Applicants in the main complaint by Sekunjalo chairman Dr Iqbal Survé submitted that they had their banking services and facilities terminated by several banking institutions and/or the banks had refused to provide banking services and facilities without any reason for doing so.
Ndudane had started her own business after resigning from her position in 2019. She registered a company and applied to open a business account at FNB, where she already operated a personal account. In May 2021, she received letters from the bank terminating both her personal and business accounts, leaving her with no means to make a living.
The applicants called the action by the banks “arbitrary and unlawful”.
Western Cape High Court Judge Daniel Thulare ordered Absa Ltd, First Rand Bank Ltd, Investec Bank Ltd, Nedbank Limited and Standard Bank of South Africa Limited to hand over their risk management and compliance programmes which drove their decisions to close the group’s bank accounts.
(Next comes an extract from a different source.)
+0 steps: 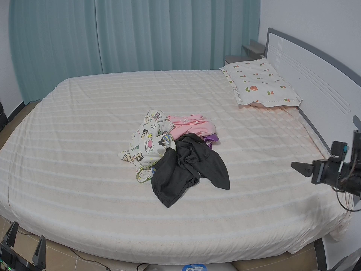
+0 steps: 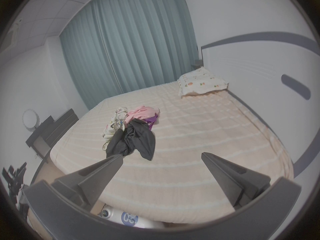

Further, Sekunjalo is now entitled to receive all reports of suspicious and unusual transactions made to the FIC by accounting institutions in respect of EOH Holdings and its subsidiaries, KPMG Services Proprietary Limited South Africa, Steinhoff International Holdings NV and Tongaat Hulett Development.
In an attempt to not issue the information sought, the FIC argued that the application was a “fishing expedition” and that applicants “had no legal right to the information”.
Xulu said the applicants argued that the banks had racially discriminated against them.
“The banks did not terminate banking services of white companies such as EOH Holdings and its subsidiaries (“EOH”), KPMG Services Proprietary Limited, South Africa (“KPMG”); Steinhoff International Holdings NV (“Steinhoff”); and Tongaat Hulett Development (“Tongaat”) who had been accused and found to have committed financial crimes. Some of these institutions have even admitted to such crimes, yet their banking facilities were not terminated.
“Rather than assisting the applicants as an organ of state, the FIC opposed the application on many unconvincing grounds, as the court found,” Xulu said.
“This is a historic ruling and marks the first time a court has exercised its authority to instruct the FIC to disclose information under section 40(1)(e) of Fica (Financial Intelligence Centre Act).
The judgment has set a precedent for future cases involving access to information held by the FIC, reaffirming the constitutional commitment to transparency and equality in South Africa’s legal framework.”
The judgment read: “The applicants’ Equality Court complaint included that the unilateral termination of bank accounts violated constitutional rights enshrined in the Bill of Rights of the country's Constitution.
“Without access to financial services such as bank accounts, numerous socio-economic rights in the Bill of Rights were curtailed and could not be meaningfully enjoyed or exercised such as the right to freedom of trade, occupation and profession, housing, health care, food, water and social security, education and the right to equality, and human dignity.”